Burden sharing in the crisis: economists want to tax the rich more heavily

Who should shoulder what share of the high costs of the current crisis? According to a survey, a majority of economists think that the rich should pay more taxes.

Burden sharing in the crisis: economists want to tax the rich more heavily

Who should shoulder what share of the high costs of the current crisis? According to a survey, a majority of economists think that the rich should pay more taxes. However, the majority of them do not want to increase the top tax rate.

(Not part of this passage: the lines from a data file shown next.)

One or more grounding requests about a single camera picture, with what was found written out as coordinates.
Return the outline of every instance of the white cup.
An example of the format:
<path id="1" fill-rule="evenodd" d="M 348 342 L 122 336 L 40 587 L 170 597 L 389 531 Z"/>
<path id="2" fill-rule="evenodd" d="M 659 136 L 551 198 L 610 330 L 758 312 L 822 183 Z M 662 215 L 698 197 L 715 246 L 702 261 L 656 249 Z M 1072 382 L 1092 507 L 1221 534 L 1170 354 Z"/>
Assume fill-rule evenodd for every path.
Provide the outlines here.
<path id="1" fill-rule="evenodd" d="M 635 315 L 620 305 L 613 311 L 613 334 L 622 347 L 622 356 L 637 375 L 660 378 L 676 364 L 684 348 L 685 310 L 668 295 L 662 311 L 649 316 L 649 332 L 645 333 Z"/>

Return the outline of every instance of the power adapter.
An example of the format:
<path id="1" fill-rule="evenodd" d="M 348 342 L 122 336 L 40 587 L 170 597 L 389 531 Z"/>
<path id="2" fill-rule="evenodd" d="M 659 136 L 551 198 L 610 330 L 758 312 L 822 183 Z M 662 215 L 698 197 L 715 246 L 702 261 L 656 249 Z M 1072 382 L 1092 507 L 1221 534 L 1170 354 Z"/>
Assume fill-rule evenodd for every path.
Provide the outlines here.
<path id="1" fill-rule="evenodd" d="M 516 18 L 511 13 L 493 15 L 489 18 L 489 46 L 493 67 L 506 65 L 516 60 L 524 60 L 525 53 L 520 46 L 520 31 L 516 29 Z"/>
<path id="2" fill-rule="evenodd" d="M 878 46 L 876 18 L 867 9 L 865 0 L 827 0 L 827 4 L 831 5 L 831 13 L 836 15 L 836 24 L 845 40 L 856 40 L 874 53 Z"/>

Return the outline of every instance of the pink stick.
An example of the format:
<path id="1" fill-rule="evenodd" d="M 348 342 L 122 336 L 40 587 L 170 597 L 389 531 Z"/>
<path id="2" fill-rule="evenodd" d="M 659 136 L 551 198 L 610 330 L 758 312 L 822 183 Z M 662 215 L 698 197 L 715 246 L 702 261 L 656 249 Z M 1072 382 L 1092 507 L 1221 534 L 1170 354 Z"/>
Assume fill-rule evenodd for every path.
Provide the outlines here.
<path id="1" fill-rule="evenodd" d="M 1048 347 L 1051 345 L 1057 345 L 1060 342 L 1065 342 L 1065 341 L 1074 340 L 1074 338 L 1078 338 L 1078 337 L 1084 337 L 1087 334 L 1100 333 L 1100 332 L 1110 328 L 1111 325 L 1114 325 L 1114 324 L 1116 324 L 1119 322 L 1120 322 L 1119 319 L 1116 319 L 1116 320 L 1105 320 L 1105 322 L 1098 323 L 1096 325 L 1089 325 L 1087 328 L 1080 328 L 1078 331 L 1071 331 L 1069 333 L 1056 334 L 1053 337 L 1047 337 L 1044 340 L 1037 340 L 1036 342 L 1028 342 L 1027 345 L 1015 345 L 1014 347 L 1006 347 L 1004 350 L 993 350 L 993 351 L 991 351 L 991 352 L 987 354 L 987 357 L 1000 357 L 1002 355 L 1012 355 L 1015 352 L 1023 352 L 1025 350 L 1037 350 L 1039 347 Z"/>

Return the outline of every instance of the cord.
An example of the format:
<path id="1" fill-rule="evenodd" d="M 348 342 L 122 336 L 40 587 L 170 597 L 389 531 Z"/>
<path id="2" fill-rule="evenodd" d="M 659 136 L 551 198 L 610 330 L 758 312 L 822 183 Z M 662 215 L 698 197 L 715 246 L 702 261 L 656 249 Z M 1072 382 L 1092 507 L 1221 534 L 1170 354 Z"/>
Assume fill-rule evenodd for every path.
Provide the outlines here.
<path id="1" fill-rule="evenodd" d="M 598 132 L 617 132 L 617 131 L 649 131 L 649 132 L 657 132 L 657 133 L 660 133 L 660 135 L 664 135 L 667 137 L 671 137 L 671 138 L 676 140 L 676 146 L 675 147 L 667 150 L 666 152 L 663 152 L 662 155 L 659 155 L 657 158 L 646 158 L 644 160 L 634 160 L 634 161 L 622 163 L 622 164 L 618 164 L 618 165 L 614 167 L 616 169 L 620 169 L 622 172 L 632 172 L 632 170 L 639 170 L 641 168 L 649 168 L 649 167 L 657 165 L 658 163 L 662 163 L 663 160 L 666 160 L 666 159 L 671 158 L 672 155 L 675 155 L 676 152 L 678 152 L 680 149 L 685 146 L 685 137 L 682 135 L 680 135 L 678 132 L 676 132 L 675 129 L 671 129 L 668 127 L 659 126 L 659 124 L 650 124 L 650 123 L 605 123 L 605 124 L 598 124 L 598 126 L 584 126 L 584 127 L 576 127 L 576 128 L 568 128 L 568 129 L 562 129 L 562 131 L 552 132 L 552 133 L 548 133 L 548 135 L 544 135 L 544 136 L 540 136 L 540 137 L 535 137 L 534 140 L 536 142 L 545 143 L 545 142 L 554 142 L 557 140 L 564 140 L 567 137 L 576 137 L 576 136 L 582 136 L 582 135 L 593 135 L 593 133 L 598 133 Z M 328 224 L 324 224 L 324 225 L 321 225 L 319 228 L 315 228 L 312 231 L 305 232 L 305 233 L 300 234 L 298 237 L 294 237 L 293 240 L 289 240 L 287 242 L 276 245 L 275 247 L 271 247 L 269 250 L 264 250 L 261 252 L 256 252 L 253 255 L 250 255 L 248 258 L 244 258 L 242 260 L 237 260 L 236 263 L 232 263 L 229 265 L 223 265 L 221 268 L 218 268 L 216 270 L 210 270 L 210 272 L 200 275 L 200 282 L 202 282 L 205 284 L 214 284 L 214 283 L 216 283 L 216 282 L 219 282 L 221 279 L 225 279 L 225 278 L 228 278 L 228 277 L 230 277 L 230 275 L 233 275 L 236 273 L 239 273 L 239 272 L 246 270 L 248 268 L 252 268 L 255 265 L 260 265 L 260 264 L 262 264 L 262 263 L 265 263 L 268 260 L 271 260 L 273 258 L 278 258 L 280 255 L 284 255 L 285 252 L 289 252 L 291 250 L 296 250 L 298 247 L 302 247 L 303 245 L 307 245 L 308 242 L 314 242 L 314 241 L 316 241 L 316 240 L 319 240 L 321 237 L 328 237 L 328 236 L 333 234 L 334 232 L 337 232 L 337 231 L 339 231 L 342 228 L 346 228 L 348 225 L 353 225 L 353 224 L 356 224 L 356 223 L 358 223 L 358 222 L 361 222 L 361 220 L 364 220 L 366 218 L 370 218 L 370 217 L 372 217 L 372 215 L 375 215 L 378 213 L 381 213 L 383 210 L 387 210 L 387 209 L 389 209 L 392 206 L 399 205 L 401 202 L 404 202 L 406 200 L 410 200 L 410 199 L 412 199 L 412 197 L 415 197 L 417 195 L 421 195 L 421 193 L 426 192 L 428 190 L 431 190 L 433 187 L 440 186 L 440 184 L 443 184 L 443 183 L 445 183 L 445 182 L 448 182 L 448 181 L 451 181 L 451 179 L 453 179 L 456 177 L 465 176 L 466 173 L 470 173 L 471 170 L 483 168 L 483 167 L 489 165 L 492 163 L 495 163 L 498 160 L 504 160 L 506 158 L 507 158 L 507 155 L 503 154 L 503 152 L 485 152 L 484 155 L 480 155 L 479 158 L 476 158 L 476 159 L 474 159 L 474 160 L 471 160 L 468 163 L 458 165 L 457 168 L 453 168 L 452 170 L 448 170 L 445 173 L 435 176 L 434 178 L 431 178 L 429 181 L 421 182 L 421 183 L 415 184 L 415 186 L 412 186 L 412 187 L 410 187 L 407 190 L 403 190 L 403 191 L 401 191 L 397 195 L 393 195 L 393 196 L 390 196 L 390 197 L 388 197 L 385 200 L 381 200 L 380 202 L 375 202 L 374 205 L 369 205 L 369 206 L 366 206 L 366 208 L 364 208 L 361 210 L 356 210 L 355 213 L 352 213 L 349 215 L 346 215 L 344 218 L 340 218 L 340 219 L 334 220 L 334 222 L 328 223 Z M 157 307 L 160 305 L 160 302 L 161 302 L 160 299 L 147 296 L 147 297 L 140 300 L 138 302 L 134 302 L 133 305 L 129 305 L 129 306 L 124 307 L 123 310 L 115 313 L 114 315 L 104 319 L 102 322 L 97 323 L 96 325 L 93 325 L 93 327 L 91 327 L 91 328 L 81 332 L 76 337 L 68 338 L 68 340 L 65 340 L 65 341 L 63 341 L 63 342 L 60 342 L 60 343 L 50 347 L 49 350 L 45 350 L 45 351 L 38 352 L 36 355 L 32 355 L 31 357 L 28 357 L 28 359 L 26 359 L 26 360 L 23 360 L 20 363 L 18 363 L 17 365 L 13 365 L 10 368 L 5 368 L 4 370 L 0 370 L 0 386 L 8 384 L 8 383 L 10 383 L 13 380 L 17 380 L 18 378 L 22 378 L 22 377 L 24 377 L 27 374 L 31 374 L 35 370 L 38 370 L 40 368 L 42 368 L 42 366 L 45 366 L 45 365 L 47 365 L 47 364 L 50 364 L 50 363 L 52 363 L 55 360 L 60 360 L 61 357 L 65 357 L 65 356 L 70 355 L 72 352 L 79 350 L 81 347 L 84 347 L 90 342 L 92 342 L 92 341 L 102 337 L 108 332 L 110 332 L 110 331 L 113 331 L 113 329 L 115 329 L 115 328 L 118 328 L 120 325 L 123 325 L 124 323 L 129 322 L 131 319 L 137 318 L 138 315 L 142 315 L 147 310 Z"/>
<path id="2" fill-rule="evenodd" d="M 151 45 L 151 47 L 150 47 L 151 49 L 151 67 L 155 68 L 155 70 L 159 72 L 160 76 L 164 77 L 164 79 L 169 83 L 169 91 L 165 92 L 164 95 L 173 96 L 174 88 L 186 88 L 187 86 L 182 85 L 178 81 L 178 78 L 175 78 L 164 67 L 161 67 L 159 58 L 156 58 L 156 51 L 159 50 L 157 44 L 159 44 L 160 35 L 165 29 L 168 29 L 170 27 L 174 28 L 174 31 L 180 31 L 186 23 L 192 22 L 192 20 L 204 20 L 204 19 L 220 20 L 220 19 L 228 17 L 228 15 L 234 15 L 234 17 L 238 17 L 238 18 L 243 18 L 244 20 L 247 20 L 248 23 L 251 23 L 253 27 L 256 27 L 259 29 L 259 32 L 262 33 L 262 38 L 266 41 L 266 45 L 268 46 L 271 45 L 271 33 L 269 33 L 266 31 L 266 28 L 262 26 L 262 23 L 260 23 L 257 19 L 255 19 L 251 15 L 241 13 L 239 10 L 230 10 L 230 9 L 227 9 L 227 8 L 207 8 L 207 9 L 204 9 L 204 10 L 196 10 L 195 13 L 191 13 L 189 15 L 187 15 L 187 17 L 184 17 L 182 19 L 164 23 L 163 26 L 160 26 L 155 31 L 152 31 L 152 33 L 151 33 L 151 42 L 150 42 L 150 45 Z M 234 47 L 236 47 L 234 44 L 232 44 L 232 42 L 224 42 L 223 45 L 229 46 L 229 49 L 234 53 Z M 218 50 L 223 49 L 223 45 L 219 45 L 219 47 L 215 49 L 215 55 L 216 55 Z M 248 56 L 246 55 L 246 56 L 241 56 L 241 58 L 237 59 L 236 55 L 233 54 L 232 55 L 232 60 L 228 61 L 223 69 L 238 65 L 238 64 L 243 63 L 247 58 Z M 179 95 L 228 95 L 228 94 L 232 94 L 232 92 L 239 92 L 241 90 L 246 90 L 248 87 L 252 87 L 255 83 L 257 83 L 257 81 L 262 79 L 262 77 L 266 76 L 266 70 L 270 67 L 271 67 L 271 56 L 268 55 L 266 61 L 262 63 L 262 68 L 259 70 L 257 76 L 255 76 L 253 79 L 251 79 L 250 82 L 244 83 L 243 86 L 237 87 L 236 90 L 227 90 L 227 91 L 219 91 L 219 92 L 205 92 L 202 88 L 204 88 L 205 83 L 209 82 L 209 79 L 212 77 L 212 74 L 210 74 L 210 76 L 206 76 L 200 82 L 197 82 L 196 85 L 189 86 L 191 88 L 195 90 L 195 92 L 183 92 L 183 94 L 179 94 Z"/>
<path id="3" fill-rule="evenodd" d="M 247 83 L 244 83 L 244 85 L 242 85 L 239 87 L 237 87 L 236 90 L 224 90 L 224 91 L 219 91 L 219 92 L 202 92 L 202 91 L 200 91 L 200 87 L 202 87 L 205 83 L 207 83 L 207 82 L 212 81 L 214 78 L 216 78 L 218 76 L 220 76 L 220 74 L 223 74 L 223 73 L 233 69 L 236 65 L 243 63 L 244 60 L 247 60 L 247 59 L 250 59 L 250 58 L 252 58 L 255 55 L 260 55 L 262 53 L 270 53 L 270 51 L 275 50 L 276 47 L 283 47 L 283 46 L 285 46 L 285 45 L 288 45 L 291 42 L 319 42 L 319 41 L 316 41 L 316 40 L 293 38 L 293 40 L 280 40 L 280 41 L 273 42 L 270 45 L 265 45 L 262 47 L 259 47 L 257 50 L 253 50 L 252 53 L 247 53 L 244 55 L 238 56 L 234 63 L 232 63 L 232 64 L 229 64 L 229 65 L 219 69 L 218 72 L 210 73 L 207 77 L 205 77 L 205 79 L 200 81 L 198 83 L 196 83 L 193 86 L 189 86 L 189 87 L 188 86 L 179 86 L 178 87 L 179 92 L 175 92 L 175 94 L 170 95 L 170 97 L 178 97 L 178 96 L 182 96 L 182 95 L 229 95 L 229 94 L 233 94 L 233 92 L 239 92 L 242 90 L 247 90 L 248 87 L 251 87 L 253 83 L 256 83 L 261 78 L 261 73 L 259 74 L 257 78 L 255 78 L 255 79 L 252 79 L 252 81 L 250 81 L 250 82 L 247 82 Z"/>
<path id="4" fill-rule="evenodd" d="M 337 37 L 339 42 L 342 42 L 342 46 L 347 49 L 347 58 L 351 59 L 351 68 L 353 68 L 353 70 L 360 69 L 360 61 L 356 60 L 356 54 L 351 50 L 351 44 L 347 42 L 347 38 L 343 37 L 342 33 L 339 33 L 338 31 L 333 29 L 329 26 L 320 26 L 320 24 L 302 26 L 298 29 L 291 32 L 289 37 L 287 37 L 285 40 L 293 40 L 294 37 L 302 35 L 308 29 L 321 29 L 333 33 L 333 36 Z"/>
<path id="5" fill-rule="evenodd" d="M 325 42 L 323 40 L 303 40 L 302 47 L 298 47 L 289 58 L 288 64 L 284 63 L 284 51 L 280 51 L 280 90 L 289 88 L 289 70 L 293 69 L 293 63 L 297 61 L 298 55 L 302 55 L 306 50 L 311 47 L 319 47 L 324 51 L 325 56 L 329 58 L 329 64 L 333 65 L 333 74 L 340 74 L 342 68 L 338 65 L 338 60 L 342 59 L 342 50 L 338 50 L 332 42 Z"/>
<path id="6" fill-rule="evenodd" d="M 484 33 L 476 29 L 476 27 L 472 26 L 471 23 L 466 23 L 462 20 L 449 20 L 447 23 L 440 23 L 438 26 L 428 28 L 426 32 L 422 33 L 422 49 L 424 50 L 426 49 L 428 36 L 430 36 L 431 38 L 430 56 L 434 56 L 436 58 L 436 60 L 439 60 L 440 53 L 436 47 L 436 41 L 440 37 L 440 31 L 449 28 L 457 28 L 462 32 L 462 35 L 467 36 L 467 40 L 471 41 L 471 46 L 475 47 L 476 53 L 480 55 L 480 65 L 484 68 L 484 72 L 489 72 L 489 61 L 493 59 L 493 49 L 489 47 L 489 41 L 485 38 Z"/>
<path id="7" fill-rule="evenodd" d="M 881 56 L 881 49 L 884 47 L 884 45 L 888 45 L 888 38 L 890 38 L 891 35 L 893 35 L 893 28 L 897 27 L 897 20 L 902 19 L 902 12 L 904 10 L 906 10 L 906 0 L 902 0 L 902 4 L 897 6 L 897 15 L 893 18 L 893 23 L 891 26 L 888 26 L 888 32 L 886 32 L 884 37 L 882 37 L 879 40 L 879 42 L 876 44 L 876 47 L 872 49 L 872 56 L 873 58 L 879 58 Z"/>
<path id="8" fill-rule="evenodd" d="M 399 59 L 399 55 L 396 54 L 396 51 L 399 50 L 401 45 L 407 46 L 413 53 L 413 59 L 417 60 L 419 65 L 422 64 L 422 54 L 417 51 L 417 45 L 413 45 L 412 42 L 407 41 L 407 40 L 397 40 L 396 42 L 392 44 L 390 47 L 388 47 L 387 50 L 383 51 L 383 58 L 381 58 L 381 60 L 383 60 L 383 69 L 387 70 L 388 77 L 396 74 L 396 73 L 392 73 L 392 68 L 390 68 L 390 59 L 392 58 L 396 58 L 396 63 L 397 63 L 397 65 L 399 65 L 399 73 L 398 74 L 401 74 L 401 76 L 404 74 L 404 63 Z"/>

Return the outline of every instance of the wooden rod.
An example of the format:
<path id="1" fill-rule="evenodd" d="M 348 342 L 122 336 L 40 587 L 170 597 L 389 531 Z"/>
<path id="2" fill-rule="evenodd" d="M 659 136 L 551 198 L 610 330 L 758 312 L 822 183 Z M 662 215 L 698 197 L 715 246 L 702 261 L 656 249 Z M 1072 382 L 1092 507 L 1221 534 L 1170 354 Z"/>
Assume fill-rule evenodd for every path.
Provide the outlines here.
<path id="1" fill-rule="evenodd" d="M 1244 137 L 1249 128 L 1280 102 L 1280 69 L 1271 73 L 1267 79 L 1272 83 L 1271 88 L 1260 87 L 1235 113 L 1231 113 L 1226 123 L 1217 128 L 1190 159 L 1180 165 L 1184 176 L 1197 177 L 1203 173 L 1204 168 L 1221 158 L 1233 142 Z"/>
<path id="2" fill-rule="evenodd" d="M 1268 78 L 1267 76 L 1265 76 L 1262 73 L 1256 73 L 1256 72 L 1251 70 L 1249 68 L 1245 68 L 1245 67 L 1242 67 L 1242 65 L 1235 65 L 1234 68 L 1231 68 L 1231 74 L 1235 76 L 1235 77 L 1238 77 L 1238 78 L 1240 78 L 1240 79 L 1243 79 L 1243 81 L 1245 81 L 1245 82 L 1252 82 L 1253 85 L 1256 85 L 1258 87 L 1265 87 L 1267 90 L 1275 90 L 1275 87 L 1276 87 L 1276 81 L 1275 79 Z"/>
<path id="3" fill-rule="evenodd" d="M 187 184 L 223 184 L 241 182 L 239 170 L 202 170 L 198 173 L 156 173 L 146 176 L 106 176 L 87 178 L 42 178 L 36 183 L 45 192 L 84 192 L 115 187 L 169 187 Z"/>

The majority of economists in Germany support a higher tax rate for very high incomes. Around 56 percent are in favor of raising the tax on the wealthy on annual incomes of 278,000 euros or more, according to a survey of 153 experts by the Munich IFO Institute. However, 52 percent of those surveyed reject an increase in the top tax rate, which has to be paid from 59,000 euros. "Contrary to what the name suggests, an increase in the top tax rate would not only affect those earning very high incomes, but would also put a particular strain on the middle class," said IFO researcher Marcel Traktor.

The top tax rate of 42 percent will take effect in 2022 for annual taxable income of more than 59,000 euros. The rich tax rate of 45 percent, on the other hand, applies to income over 278,000 euros. In their annual report, the economic experts had proposed temporary tax increases for top earners, triggering a heated debate. 46 percent of the economists surveyed by the IFO support a higher top tax rate, but 52 percent reject it. The two groups differ in their assessment of whether people with high incomes are already sufficiently shouldering the burden of the crisis.

According to the IFO, around 94 percent of supporters say that an increase in the top tax rate would improve the fairness of burden sharing in the crisis. Only 28 percent of the opponents see it that way. The inflation compensation law passed by the Bundestag, which provides for tax cuts to compensate for cold progression, is supported by 76 percent. "Public budgets are groaning under the additional spending of the past few years," said Traktor. "Consolidation is urgently needed."

52 percent of respondents support reducing public spending. On the other hand, 43 percent are in favor of tax increases. Suspension of the debt brake met with a similarly high level of approval at 37 percent. Only six percent are in favor of further extra budgets from Federal Finance Minister Christian Lindner.